1. Create an automated data pipeline for your workflow¶

With the automated file upload, you can easily set up an automated Data Factory with AgileData.

A Data Factory transports raw data from various sources like files, APIs and databases to a data repository for storage and analysis. Along the way, the raw data gets transformed into a format that is readily usable for data analysis and exploration.

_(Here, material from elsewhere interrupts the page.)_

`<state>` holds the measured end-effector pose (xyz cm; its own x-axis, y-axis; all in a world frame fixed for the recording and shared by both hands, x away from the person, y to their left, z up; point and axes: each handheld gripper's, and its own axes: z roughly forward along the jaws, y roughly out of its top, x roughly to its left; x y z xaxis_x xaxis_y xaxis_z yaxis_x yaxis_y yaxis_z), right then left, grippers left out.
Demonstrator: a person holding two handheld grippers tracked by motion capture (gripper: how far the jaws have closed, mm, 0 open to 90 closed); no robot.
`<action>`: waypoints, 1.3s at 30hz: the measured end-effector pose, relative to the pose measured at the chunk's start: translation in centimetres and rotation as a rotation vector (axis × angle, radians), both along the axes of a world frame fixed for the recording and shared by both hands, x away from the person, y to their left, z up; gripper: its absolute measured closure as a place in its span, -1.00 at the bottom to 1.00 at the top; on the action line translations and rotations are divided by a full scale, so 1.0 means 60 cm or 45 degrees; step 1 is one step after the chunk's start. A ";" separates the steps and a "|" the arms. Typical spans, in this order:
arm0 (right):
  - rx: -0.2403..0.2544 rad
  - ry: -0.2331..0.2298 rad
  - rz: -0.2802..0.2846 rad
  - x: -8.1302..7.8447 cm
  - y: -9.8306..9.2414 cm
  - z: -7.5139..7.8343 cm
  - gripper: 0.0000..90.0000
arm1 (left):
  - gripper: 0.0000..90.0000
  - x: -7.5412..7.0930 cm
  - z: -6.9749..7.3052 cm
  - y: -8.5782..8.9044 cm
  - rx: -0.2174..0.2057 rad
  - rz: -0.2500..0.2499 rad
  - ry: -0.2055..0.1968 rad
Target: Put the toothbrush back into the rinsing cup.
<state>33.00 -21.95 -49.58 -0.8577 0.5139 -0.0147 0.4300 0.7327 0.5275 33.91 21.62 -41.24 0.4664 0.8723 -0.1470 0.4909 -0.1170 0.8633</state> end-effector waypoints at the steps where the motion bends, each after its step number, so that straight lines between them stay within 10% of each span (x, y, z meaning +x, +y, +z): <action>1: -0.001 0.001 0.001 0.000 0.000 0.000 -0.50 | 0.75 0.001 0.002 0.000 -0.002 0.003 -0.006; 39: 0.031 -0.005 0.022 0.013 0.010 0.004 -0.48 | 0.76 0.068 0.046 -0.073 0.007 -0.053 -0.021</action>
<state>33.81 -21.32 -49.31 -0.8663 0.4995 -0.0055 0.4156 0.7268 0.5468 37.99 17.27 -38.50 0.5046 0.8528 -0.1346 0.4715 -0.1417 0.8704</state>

Raw data usually needs to get processed and transformed before you can begin with the data analysis or machine learning processes. The Data Factory automates this endeavor by executing a series of data processing elements that organise and structure the data you load into it. The automated file upload lets you automatically collect data from different file formats into the AgileData Platform, where it gets immediately profiled and displayed as a History Tile in the AgileData App.

There are different types of Data Factories you can set up.

A batch processing factory transports a large batch of data records at once, repeating the process at defined intervals which are usually scheduled during off-business hours.
A micro batch factory processes a small batch of data records on a regular basis, repeating the process at defined intervals which are usually triggered every 15 minutes, hourly or based on the number of data records in the file.
A streaming factory continuously uploads your data in real-time, which gets often used for web applications.

All types of factory processes are incredibly useful to accelerate your daily work as a data analyst or consultant.

2. Bulk upload data to AgileData¶

The automated file upload option is also the perfect solution to bulk upload data files to AgileData. If you set up your data pipeline with gsutil you can integrate your data operations with external command line scripts to further automate pushing your data files into the FileDrop Bucket.

Manually uploading a large number of files is tedious and can take up a lot of time. Setting up an automated solution with AgileData can help you to delegate this task to a script to save you time and effort so that you can focus on the essential aspects of your work instead. If you have many files to upload to the AgileData App at once, or you need them to be uploaded on a regularly frequency 24 x 7 the automated file upload can resolve the problem by only executing a few commands in the terminal.